Para mi negocio, eso significa centrarse en la estrategia de alto nivel, en el marketing, en la planificación de promociones, en la creación de nuevas ofertas, etc.
En otras palabras, si dedicas tu tiempo a generar negocio o a planificar nuevas formas de generarlo, estarás mucho más adelantado.
Ese era en parte el objetivo de este ejercicio.
Averiguar realmente lo que está vinculado a los ingresos, para que puedas averiguar cuáles son tus tareas con mayores ingresos por hora.
La mayoría de la gente realmente no tiene ni idea de cómo emplear su tiempo de forma eficiente (o rentable).
No tienen una visión clara, y no saben qué hacer para alcanzar sus objetivos.
Ya sea por no saber qué hacer, o simplemente por un enorme bloqueo mental... la mayoría de la gente lucha con estas cosas.
Y cuando empiezas a pensar estratégicamente en estas cosas...
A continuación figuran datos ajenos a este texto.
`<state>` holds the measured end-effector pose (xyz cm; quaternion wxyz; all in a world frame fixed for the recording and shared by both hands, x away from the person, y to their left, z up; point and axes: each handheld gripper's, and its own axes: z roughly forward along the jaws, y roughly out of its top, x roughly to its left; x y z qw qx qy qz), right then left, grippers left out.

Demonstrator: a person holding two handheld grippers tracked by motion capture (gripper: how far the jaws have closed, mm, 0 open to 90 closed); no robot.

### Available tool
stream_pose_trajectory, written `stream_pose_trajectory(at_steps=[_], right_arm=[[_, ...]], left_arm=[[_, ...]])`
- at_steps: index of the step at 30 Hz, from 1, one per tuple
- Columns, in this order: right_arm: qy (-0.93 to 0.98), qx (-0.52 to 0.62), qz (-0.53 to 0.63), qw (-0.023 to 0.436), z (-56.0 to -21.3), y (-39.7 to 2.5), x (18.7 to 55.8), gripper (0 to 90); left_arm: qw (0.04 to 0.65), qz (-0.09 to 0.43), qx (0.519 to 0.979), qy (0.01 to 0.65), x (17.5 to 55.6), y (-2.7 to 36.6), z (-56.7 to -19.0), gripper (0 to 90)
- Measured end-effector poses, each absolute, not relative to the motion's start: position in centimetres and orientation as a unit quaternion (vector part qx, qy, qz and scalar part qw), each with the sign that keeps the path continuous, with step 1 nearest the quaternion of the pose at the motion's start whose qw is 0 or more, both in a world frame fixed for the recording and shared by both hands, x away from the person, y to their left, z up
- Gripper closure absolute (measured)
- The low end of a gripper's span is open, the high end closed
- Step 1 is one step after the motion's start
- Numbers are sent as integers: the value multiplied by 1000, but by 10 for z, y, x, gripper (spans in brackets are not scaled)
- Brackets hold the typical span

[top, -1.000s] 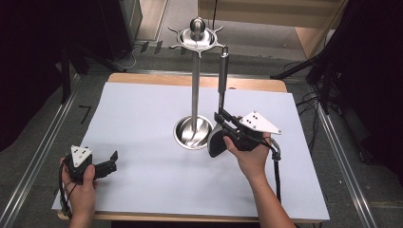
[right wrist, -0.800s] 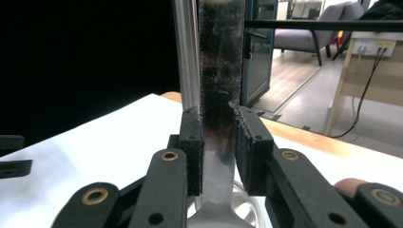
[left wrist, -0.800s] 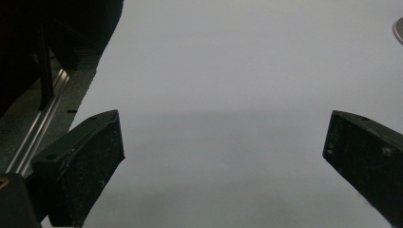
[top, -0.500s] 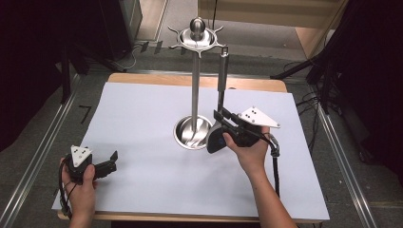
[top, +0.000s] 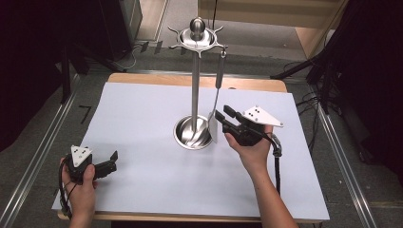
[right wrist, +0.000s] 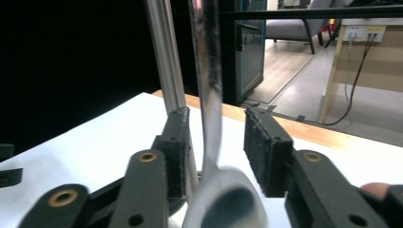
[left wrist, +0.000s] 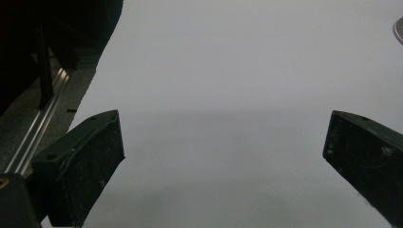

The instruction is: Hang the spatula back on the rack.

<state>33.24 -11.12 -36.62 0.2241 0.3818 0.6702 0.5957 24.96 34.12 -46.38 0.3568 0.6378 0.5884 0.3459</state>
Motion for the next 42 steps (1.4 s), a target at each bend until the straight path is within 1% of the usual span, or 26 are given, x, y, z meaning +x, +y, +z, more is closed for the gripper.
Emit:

Así que lo que descubrimos es que nuestros ingresos están más limitados por nosotros mismos: nuestros miedos, dudas e inseguridades.
Gran parte de ello son inseguridades en torno a cosas como "Debo ser la única persona de mi negocio que puede hacer estas tareas. No puedo contratar a nadie más".
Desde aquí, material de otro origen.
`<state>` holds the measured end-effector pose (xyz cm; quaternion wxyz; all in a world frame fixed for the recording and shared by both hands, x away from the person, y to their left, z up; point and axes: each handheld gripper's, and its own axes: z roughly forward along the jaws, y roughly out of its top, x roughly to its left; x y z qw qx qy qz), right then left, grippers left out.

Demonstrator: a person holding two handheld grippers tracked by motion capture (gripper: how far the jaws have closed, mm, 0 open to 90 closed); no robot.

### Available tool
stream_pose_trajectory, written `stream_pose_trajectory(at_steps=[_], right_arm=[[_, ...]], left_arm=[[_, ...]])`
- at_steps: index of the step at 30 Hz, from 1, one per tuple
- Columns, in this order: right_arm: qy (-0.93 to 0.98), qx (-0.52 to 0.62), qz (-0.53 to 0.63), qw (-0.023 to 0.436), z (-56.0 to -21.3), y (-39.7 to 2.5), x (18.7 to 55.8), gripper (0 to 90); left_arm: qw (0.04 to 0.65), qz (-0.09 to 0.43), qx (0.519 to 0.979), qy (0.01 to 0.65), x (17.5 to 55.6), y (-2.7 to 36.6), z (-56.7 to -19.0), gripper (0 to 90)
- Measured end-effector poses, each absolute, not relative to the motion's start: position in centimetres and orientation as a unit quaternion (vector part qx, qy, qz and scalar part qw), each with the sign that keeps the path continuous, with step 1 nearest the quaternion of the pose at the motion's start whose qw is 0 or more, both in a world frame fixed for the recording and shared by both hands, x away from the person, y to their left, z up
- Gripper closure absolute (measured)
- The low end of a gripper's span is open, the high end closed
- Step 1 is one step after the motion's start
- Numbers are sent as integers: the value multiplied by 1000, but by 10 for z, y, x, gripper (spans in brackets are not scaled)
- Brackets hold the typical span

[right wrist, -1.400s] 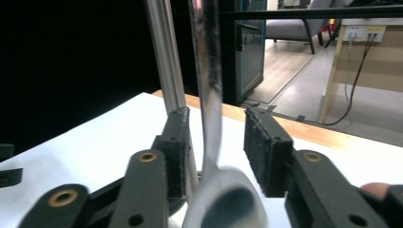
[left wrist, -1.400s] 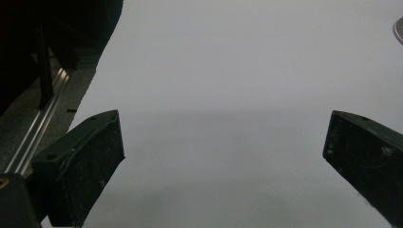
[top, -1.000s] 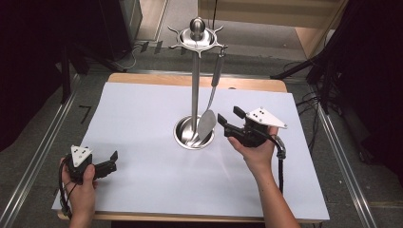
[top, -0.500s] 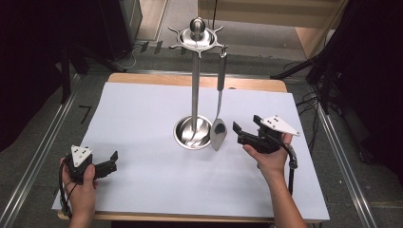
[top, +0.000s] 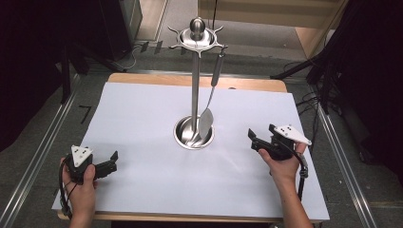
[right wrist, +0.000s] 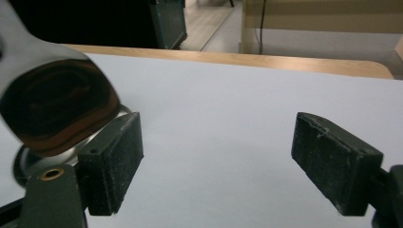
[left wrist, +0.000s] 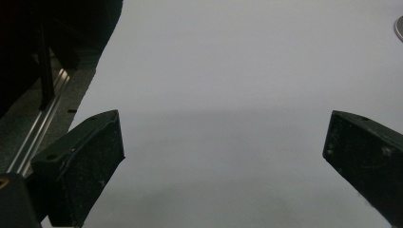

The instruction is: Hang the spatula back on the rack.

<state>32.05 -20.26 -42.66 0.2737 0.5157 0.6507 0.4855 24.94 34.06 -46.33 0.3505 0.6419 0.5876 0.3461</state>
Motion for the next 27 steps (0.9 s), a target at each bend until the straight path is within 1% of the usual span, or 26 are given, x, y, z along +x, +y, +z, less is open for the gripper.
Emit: stream_pose_trajectory(at_steps=[8, 19, 21, 27], right_arm=[[646, 536, 458, 294, -443, -221, 319, 204], [637, 561, 434, 303, -465, -239, 320, 239], [634, 569, 424, 308, -468, -242, 321, 263], [630, 582, 414, 306, -476, -254, 323, 262]], left_arm=[[351, 346, 642, 588, 249, 340, -463, 4], [351, 346, 642, 587, 250, 340, -464, 5], [351, 346, 642, 587, 250, 340, -464, 5], [350, 346, 644, 586, 250, 340, -464, 5]])
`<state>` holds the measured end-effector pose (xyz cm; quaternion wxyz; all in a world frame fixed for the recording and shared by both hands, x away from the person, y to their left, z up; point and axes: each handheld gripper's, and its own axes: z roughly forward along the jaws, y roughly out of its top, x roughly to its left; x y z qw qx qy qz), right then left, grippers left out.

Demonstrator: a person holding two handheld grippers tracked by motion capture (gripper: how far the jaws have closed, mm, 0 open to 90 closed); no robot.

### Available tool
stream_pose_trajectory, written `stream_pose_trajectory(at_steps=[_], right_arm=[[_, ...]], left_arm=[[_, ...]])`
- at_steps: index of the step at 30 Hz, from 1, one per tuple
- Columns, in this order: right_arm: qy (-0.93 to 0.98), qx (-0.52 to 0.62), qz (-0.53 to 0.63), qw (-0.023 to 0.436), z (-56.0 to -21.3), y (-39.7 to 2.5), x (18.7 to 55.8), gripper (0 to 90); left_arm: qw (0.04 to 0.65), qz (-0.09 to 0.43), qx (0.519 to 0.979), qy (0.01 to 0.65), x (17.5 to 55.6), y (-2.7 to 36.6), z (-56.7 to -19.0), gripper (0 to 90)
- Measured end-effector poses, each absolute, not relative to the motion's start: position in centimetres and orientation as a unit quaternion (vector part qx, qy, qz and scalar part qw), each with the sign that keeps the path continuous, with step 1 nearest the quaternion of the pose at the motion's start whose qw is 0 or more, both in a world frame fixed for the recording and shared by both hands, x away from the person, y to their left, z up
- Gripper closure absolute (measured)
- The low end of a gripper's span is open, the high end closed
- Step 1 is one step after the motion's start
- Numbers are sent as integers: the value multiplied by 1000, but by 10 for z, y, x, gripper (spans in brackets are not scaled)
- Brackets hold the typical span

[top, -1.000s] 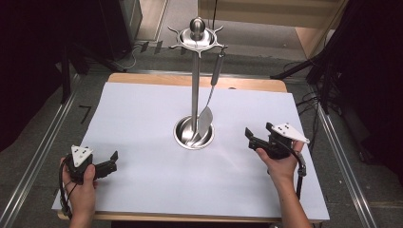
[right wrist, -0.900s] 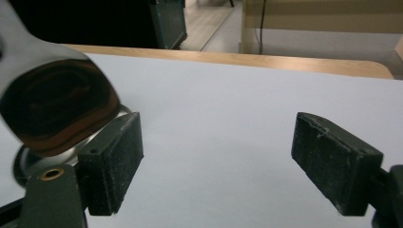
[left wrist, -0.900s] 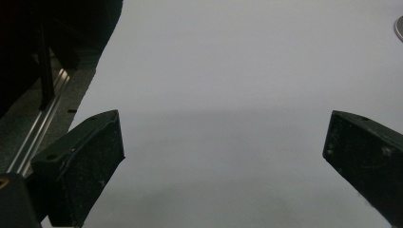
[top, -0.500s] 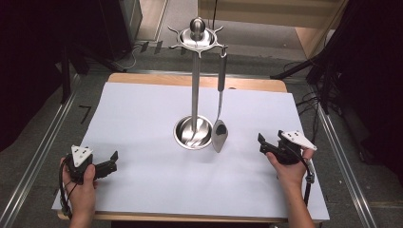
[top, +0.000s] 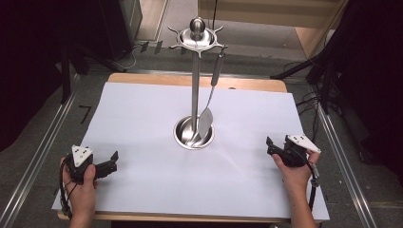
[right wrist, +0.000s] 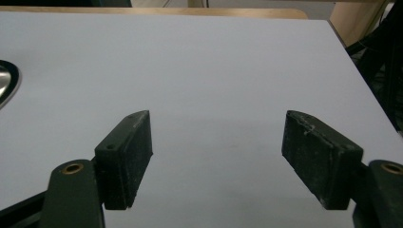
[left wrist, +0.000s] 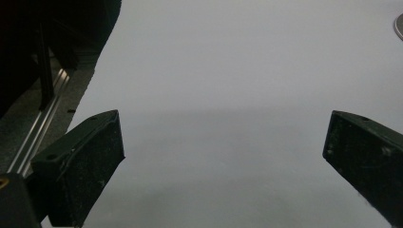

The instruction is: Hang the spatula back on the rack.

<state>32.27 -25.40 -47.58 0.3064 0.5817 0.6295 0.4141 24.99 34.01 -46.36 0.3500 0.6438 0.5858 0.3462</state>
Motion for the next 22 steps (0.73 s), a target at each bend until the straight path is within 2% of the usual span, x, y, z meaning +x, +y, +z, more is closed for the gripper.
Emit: stream_pose_trajectory(at_steps=[11, 17, 22], right_arm=[[603, 609, 407, 317, -480, -281, 324, 270], [590, 622, 417, 301, -481, -290, 324, 273], [594, 621, 413, 304, -482, -287, 324, 315]], left_arm=[[350, 347, 645, 584, 250, 339, -464, 4], [347, 348, 646, 584, 250, 339, -464, 5], [346, 348, 647, 584, 250, 339, -464, 4]])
No son las tácticas ni las estrategias las que nos frenan.
Así que en este punto, tienes que elegir. ¿Quieres tener el control de tu negocio, o eres feliz dejando que te controle a ti?
El mejor lugar para empezar es con tu visión y tu tiempo haciendo lo que acabamos de hacer.
Espero que esto te haya ayudado o como mínimo, te haya hecho pensar de cómo distribuyes tu tiempo.